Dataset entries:
┄┄┄┄┄┄

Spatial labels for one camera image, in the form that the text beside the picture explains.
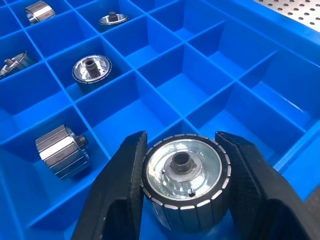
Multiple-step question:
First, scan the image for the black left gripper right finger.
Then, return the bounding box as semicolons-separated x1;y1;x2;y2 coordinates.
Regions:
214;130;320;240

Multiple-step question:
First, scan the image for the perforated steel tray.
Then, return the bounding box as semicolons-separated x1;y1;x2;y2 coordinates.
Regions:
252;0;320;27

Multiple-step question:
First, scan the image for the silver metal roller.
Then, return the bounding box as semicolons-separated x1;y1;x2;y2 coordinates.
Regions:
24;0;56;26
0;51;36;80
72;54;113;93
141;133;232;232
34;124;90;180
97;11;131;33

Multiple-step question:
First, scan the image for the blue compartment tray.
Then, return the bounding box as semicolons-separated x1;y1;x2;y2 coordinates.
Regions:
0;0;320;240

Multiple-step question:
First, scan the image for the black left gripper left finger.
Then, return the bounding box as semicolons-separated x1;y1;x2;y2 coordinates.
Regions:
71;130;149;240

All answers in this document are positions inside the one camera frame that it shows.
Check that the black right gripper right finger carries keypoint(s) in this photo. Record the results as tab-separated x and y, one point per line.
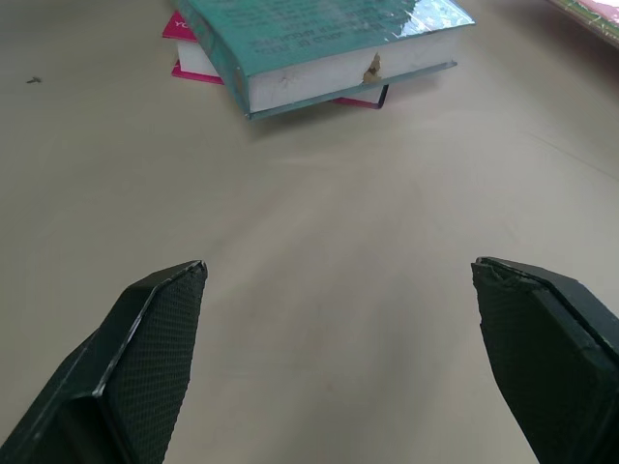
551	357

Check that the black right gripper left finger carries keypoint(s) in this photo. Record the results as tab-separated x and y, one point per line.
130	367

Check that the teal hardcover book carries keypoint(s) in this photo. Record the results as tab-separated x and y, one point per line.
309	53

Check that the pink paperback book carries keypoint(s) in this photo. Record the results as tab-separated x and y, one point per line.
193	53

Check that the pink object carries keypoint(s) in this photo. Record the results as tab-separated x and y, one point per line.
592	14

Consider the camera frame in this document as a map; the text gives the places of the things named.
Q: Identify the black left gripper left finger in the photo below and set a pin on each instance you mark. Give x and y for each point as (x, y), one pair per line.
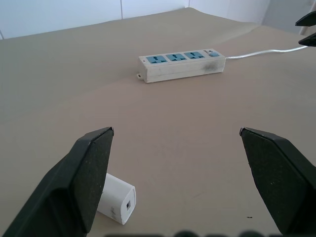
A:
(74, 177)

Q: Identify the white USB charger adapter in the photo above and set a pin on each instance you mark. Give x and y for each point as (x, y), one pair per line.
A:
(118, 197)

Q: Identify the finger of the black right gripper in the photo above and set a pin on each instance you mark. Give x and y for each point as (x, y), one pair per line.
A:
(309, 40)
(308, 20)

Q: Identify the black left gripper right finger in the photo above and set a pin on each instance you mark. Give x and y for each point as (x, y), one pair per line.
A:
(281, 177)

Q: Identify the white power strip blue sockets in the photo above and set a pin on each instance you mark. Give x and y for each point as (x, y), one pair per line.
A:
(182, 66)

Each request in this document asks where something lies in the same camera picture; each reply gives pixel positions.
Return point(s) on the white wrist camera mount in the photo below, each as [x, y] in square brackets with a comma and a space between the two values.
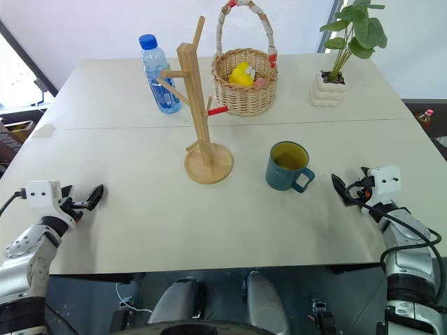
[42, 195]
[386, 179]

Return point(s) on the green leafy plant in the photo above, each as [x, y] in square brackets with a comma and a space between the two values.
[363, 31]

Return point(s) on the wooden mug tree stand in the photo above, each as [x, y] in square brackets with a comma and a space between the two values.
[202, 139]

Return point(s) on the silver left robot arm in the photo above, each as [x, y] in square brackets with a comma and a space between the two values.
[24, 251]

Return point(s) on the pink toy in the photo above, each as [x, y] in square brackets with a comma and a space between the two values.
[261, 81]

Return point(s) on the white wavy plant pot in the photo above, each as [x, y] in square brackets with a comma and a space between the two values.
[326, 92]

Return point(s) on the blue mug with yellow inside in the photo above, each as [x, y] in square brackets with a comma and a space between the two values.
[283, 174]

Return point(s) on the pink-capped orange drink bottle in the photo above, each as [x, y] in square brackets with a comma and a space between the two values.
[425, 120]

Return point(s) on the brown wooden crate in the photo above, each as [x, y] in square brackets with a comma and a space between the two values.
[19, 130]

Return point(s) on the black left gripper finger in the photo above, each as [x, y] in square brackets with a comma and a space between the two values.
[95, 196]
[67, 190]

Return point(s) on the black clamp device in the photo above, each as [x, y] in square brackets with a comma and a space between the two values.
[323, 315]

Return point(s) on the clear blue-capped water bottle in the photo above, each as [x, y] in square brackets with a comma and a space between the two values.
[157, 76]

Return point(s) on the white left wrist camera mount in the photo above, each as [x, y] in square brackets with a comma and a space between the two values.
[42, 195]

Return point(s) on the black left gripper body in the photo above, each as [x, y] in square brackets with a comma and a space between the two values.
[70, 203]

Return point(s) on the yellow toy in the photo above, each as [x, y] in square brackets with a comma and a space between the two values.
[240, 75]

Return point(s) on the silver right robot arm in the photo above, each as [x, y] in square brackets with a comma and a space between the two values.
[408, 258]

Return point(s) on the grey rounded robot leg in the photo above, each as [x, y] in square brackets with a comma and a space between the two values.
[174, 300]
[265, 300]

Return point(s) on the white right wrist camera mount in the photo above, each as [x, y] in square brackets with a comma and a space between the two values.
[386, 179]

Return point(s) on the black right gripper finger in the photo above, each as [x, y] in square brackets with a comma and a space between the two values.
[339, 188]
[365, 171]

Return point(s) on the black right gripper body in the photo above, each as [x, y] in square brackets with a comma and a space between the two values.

┄┄┄┄┄┄

# [Instructions for the task]
Copy the data word for word. Pictures do not go in the copy.

# [Exercise result]
Spatial labels for one camera image, in the form that the text beside the picture explains.
Multiple-step question:
First, scan the image for the black left gripper right finger.
Then, return the bounding box as semicolons-separated x1;y1;x2;y2 coordinates.
Regions:
214;130;320;240

Multiple-step question:
First, scan the image for the perforated steel tray.
Then, return the bounding box as semicolons-separated x1;y1;x2;y2 coordinates.
Regions:
252;0;320;27

Multiple-step question:
First, scan the image for the silver metal roller.
Then, return the bounding box as semicolons-separated x1;y1;x2;y2 coordinates.
Regions:
24;0;56;26
0;51;36;80
72;54;113;93
141;133;232;232
34;124;90;180
97;11;131;33

Multiple-step question:
First, scan the image for the blue compartment tray.
Then, return the bounding box as semicolons-separated x1;y1;x2;y2 coordinates.
Regions:
0;0;320;240

Multiple-step question:
First, scan the image for the black left gripper left finger.
Then, return the bounding box as semicolons-separated x1;y1;x2;y2 coordinates.
Regions:
71;130;149;240

All answers in this document are positions inside the one camera frame that it shows.
Check that the black right gripper right finger carries keypoint(s) in this photo. Record the results as tab-separated x and y, one point per line.
551	357

Check that the black right gripper left finger carries keypoint(s) in this photo. Record the results as tab-separated x and y, one point per line.
130	367

Check that the teal hardcover book carries keypoint(s) in this photo. Record the results as tab-separated x and y, one point per line.
309	53

Check that the pink paperback book carries keypoint(s) in this photo. Record the results as tab-separated x and y, one point per line.
193	53

Check that the pink object carries keypoint(s) in this photo. Record the results as tab-separated x and y, one point per line.
592	14

Consider the camera frame in this document as a map; the text gives the places of the things named.
Q: Identify the black left gripper left finger in the photo below and set a pin on each instance you mark. Give x and y for each point as (x, y), one pair per line.
A:
(74, 177)

Q: Identify the white USB charger adapter in the photo above and set a pin on each instance you mark. Give x and y for each point as (x, y), one pair per line.
A:
(118, 197)

Q: Identify the finger of the black right gripper in the photo above and set a pin on each instance you mark. Give x and y for each point as (x, y), one pair per line.
A:
(309, 40)
(308, 20)

Q: Identify the black left gripper right finger in the photo above and set a pin on each instance you mark. Give x and y for each point as (x, y), one pair per line.
A:
(281, 177)

Q: Identify the white power strip blue sockets in the photo above and set a pin on each instance you mark. Give x and y for each point as (x, y), one pair per line.
A:
(182, 66)

Each request in this document asks where something lies in the same camera picture; each reply gives pixel positions.
Return point(s) on the white wrist camera mount in the photo below, each as [x, y] in square brackets with a comma and a space between the two values.
[42, 195]
[386, 179]

Return point(s) on the green leafy plant in the photo above, each as [x, y] in square brackets with a comma and a space between the two values.
[363, 31]

Return point(s) on the wooden mug tree stand in the photo above, each as [x, y] in square brackets with a comma and a space between the two values.
[202, 139]

Return point(s) on the silver left robot arm in the photo above, each as [x, y] in square brackets with a comma and a space between the two values.
[24, 251]

Return point(s) on the pink toy in the photo above, each as [x, y] in square brackets with a comma and a space between the two values.
[261, 81]

Return point(s) on the white wavy plant pot in the photo above, each as [x, y] in square brackets with a comma and a space between the two values.
[326, 92]

Return point(s) on the blue mug with yellow inside in the photo above, each as [x, y] in square brackets with a comma and a space between the two values.
[283, 174]

Return point(s) on the pink-capped orange drink bottle in the photo above, each as [x, y] in square brackets with a comma and a space between the two values.
[425, 120]

Return point(s) on the brown wooden crate in the photo above, each as [x, y] in square brackets with a comma and a space between the two values.
[19, 130]

Return point(s) on the black left gripper finger in the photo above, each as [x, y] in square brackets with a comma and a space between the two values.
[95, 196]
[67, 190]

Return point(s) on the black clamp device in the photo above, each as [x, y] in square brackets with a comma and a space between the two values.
[323, 315]

Return point(s) on the clear blue-capped water bottle in the photo above, each as [x, y] in square brackets with a comma and a space between the two values.
[157, 76]

Return point(s) on the white left wrist camera mount in the photo above, each as [x, y] in square brackets with a comma and a space between the two values.
[42, 195]

Return point(s) on the black left gripper body in the photo above, each as [x, y] in square brackets with a comma and a space between the two values.
[70, 203]

Return point(s) on the yellow toy in the photo above, each as [x, y] in square brackets with a comma and a space between the two values.
[240, 75]

Return point(s) on the silver right robot arm in the photo above, each as [x, y] in square brackets with a comma and a space between the two values.
[408, 258]

Return point(s) on the grey rounded robot leg in the photo above, each as [x, y] in square brackets with a comma and a space between the two values.
[174, 300]
[265, 300]

Return point(s) on the white right wrist camera mount in the photo above, each as [x, y] in square brackets with a comma and a space between the two values.
[386, 179]

Return point(s) on the black right gripper finger in the photo above, each as [x, y] in square brackets with a comma and a space between the two values.
[339, 188]
[365, 171]

Return point(s) on the black right gripper body in the photo above, each as [x, y] in square brackets with a comma and a space between the two values.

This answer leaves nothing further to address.